=== What you will do ===
The lines from the start of the data through the line with "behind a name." are to be returned verbatim; all later lines are to be omitted.

=== Data extract ===
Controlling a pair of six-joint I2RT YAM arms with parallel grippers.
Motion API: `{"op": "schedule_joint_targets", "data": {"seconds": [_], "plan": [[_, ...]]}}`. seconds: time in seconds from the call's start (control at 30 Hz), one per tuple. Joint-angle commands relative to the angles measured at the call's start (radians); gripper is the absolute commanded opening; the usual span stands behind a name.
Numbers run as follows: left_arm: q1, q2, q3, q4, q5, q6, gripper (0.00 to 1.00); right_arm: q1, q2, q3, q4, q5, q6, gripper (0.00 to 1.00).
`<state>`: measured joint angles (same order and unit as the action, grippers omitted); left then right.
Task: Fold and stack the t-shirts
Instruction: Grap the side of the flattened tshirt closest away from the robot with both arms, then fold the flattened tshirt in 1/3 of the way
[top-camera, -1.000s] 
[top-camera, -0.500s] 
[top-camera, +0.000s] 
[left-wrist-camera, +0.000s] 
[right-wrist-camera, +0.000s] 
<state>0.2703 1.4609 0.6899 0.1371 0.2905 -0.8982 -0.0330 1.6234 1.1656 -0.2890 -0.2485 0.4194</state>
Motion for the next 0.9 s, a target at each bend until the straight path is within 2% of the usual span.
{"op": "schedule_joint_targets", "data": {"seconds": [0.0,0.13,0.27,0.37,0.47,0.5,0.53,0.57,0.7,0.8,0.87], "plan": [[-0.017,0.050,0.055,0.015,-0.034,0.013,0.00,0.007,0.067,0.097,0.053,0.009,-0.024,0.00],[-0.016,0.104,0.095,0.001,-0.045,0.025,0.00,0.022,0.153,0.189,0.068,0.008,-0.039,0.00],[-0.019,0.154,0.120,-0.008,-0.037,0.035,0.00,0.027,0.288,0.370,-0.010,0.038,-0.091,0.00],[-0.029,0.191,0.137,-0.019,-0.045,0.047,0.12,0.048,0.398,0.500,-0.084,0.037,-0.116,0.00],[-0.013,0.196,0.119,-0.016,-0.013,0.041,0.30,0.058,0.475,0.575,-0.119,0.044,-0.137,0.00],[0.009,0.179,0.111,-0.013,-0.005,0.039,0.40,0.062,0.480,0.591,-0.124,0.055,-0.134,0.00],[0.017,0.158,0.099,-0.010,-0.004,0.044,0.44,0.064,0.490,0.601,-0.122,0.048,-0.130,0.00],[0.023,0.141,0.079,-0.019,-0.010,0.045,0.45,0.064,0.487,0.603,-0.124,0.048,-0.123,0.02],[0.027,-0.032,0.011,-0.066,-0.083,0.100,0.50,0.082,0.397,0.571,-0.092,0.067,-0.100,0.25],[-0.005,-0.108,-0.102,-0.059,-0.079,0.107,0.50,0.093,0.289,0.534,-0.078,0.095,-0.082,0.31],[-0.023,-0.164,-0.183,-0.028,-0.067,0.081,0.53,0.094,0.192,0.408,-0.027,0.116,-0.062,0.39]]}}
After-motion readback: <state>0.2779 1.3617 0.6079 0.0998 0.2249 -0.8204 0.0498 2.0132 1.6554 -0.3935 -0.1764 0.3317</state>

=== Written solution ===
Controlling a pair of six-joint I2RT YAM arms with parallel grippers.
Motion API: `{"op": "schedule_joint_targets", "data": {"seconds": [_], "plan": [[_, ...]]}}`. seconds: time in seconds from the call's start (control at 30 Hz), one per tuple. Joint-angle commands relative to the angles measured at the call's start (radians); gripper is the absolute commanded opening; the usual span stands behind a name.

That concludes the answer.